How often to have your watch serviced

There is no end of controversy to this question, so I am merely going to state my opinion on this and urge you to ask around, confer with fellow collectors on the various chat groups or wherever, and arrive at your own answer on this.

The short answer is, if it ain't broke, don't fix it. Seriously. If a watch is running and keeping reasonable time (to within a couple minutes a day or better) why incur the expense and risk opening a Pandora's box of potential issues that inexplicably (and with greater frequency than you might expect) arise when the back of a watch is removed. I have literally had watches in my collection for 20 years or more, and I have NEVER had them serviced. It's only when one of my watches stops all together, or keeps erratic time (stops and starts) that I take it to my watchmaker. As a dealer, I trade and sell so many of my watches anyway, that I rarely need to have a watch serviced. (One in ten, if you were to ask me a number.)

Heresy, you say! Well, maybe, but my "philosophy" has kept me out of the poor house, or at the very least afforded me more money to buy more watches instead of paying my watchmaker's orthodontic bill for this four kids!

On the other end of the spectrum, you have those who say an annual servicing is required. This kind of horseshit is usually propagated by Rolex dealers who want to lighten your wallet by upwards of $1,000 every year for a clean/oil/adjust an "authorized Rolex service technician." This is pure overkill, and scandalously overpriced at that (most any experienced watch technician can provide this same service for $250). But if you are one of those who insist on "regular scheduled maintenance," I would suggest that a servicing of the movement every five years is more than sufficient.
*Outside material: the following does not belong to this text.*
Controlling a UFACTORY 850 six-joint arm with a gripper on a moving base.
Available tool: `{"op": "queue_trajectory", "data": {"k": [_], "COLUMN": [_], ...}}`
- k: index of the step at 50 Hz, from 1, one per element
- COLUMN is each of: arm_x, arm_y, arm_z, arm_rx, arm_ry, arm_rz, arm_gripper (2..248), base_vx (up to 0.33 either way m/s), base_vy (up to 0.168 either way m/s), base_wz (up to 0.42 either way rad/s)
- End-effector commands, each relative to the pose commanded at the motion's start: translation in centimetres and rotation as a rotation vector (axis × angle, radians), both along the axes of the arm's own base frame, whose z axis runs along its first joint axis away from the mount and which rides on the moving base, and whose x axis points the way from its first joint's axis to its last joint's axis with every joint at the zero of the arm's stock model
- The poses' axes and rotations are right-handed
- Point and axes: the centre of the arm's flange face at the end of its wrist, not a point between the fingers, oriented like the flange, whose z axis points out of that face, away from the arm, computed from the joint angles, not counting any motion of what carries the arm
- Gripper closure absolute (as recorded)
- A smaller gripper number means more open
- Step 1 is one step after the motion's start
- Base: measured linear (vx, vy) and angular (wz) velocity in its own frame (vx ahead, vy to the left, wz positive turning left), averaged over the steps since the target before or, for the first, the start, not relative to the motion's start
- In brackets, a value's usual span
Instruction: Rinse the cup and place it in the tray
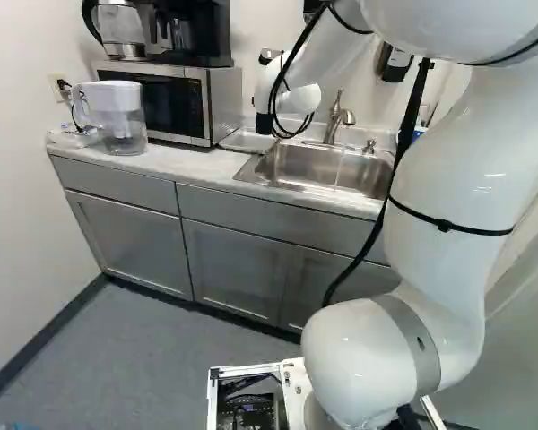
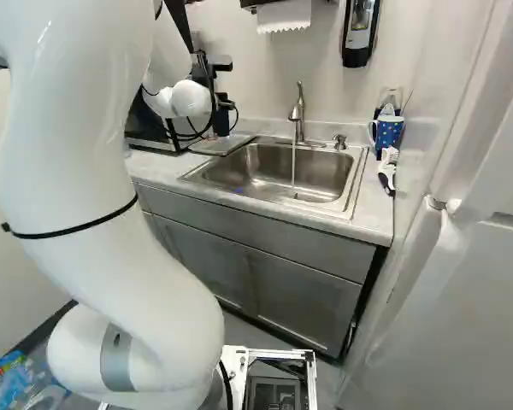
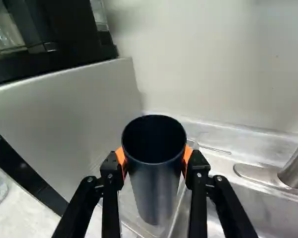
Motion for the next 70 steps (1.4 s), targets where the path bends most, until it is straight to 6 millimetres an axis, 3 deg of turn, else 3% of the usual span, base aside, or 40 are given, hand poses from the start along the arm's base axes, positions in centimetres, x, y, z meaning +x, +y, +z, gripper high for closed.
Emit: {"op": "queue_trajectory", "data": {"k": [24, 70], "arm_x": [0.6, 9.5], "arm_y": [0.2, 2.6], "arm_z": [-2.3, -3.3], "arm_rx": [-0.023, -0.021], "arm_ry": [0.038, 0.006], "arm_rz": [0.016, 0.039], "arm_gripper": [125, 125], "base_vx": [0.000, 0.000], "base_vy": [0.000, 0.000], "base_wz": [0.000, 0.000]}}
I will offer one piece of preventive advice that I'm sure has saved me many a watch servicing: If you have so many watches that a number of them are in storage (such as a safe or bank vault) take them out once a month or so, and give them a good wind, and let them run. This will help distribute the oil throughout the movement and keep it lubricated and prevent "gumming" of the oil. Gummy oil or dry spots within the gear train will cause a watch to seize up for sure. If your collection is small enough that you rotate through it once per month or so, then you should be in good shape as far as keeping your watches sufficiently lubricated.

If you collect battery operated watches, such as Accutrons or Hamilton electrics from 1957 through '69, there are a few extra common sense considerations with regard to batteries, but all the other things mentioned above apply. Remember that vintage battery operated watches still have mechanical moving parts and require the same care and maintenance as purely mechanical watches. That's all I will say about battery operated watches, as I do not collect them myself and I try to avoid selling them. That's just a personal choice on my part; I prefer purely mechanical watches. If these are your particular cup of tea, I urge you seek advice on the various discussion groups out there on the 'Net.

I hope the above has been helpful. With just a little care and some common sense, your vintage watches should last you a lifetime and the lifetime of the next person who is lucky enough to own it. Considering there are somewhere between 75 to 125 individual parts to a mechanical wristwatch (and more if the watch has complications) and that many of the parts are in constant motion (some as much as 18,000 times every hour) mechanical watches are amazingly durable and reliable. Ask the average vintage car collector if the same can be said for his automobiles, and you'll agree that vintage watches are a breeze to care for and maintain.